Stored data:

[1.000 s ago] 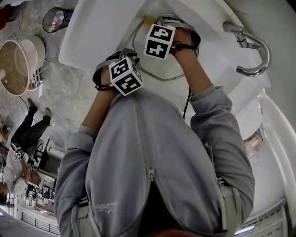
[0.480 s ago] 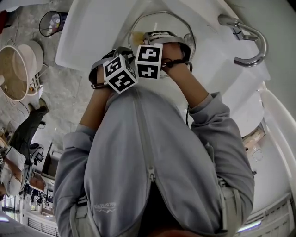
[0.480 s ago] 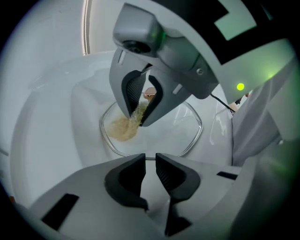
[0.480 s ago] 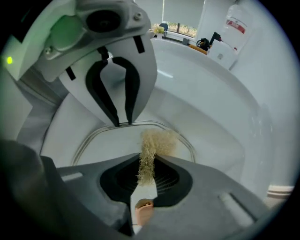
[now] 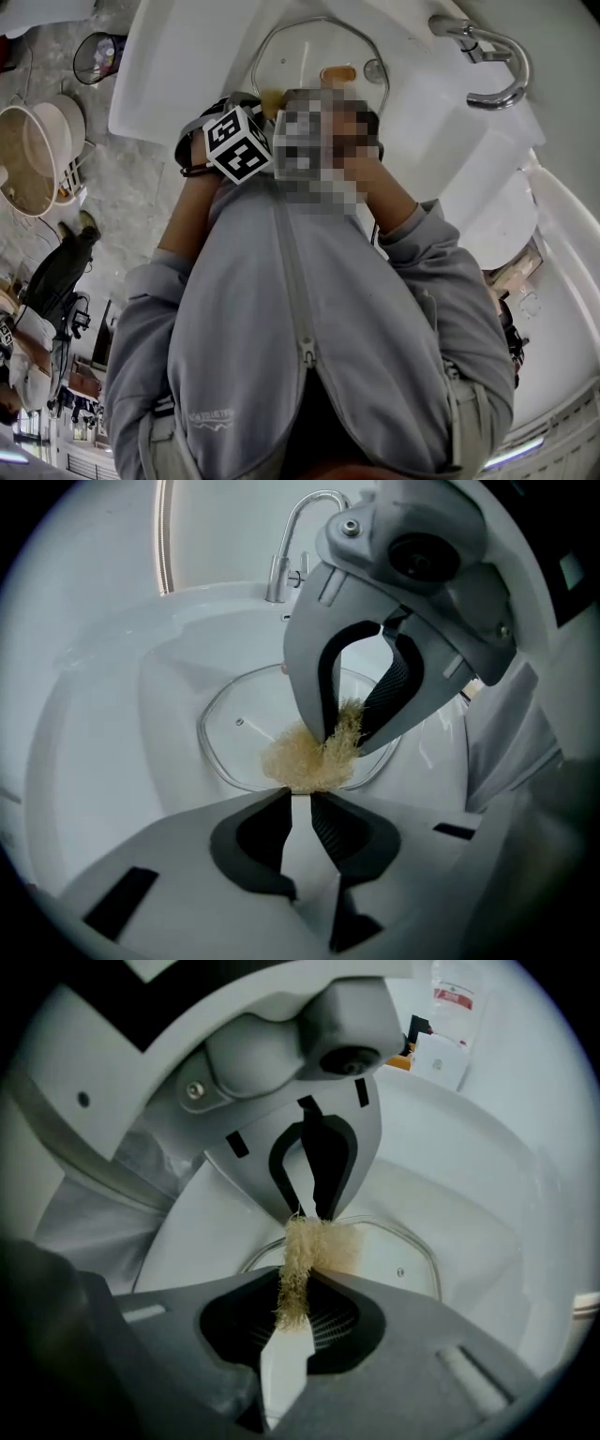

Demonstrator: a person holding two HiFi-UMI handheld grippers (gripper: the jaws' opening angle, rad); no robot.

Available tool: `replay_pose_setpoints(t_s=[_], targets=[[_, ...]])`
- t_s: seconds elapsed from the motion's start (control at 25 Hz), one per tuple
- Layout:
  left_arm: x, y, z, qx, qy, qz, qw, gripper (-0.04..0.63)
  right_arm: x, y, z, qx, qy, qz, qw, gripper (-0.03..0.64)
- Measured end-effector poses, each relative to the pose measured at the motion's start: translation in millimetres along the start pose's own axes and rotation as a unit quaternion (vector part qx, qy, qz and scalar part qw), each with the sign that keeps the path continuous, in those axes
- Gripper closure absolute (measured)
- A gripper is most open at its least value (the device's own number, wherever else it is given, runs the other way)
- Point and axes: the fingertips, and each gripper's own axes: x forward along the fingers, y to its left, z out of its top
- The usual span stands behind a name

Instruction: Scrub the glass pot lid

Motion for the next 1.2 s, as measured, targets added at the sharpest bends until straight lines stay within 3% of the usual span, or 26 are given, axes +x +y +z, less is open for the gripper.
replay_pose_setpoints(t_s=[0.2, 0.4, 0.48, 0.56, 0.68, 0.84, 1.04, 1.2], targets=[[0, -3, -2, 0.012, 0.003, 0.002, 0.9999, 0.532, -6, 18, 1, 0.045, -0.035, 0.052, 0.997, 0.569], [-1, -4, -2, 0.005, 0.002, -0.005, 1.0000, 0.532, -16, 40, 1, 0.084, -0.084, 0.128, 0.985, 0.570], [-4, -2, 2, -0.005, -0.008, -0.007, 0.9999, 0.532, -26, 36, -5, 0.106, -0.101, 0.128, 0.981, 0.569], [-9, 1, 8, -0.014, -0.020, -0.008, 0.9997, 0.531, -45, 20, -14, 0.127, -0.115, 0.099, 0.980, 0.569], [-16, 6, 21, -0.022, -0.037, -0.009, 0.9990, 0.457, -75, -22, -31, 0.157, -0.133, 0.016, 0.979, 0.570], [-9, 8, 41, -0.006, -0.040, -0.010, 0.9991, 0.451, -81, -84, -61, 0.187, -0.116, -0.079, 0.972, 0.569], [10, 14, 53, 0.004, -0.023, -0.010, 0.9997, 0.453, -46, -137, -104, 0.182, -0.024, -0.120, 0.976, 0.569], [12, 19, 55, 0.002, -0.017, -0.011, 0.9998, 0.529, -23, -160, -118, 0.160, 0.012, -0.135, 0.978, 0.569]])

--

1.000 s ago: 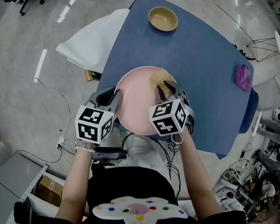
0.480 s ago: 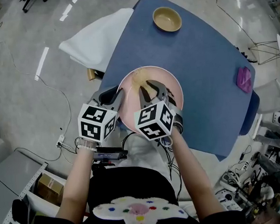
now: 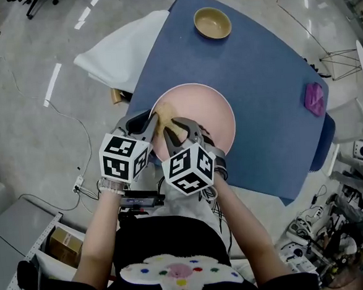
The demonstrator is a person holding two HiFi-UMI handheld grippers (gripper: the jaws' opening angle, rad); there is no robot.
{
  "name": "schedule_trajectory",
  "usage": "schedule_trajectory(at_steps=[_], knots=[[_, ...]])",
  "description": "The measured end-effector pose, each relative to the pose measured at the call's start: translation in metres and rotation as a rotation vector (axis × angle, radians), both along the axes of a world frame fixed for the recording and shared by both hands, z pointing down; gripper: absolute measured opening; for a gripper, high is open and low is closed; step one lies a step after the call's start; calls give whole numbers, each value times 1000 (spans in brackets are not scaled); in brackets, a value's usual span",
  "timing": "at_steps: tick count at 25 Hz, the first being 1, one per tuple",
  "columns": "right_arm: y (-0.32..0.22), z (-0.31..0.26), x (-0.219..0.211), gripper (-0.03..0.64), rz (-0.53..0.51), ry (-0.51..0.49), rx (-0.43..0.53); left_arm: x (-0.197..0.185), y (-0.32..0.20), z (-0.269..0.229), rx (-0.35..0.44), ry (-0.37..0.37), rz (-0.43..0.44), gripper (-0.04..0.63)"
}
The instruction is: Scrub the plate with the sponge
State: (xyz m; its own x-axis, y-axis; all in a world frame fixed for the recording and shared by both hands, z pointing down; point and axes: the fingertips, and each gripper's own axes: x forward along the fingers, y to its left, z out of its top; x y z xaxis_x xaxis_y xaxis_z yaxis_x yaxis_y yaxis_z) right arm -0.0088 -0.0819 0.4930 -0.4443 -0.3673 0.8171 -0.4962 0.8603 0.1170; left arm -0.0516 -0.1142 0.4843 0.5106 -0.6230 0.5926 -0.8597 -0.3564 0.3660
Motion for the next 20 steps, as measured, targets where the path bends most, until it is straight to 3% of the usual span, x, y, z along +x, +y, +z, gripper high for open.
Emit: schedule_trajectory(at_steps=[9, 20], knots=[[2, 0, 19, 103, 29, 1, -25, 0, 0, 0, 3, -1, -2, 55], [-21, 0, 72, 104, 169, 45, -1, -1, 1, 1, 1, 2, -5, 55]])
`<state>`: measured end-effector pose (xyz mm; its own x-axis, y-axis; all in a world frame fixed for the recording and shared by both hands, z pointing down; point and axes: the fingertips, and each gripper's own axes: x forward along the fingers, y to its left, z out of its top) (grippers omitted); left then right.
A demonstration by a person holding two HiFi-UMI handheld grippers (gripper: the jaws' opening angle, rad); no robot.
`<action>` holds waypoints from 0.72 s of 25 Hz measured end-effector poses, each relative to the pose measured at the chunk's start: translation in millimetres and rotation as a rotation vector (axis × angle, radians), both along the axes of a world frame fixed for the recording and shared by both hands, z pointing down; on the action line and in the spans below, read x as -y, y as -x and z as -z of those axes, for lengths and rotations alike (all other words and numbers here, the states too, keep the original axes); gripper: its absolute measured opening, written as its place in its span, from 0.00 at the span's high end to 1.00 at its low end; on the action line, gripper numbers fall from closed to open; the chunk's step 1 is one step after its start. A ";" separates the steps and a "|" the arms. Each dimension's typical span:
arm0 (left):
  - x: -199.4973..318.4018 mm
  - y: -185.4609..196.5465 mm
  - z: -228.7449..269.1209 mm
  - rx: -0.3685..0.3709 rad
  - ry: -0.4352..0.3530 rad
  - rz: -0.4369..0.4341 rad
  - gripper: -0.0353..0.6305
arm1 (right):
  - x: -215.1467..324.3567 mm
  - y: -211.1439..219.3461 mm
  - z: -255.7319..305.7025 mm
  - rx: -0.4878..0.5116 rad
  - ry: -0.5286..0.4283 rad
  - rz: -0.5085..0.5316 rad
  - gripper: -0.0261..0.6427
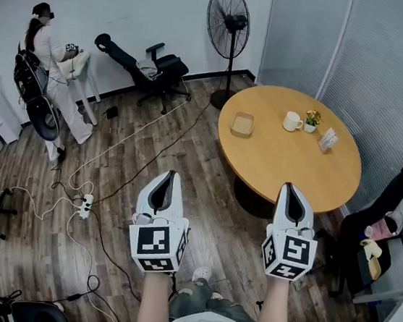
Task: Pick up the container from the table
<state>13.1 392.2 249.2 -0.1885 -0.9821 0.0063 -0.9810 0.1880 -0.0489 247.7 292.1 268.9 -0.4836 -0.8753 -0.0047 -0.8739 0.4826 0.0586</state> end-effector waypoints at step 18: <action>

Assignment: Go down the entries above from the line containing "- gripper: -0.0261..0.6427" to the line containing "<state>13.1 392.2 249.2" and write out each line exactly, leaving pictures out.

Response to this exercise:
  - gripper: -0.0261..0.6427
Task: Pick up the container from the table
<state>13.1 392.2 249.2 -0.1885 -0.9821 0.0063 -0.9810 0.1880 -0.0489 247.7 292.1 268.9 -0.4836 -0.8753 -0.0047 -0.8739 0.4826 0.0586</state> end-effector waypoints at step 18: <action>

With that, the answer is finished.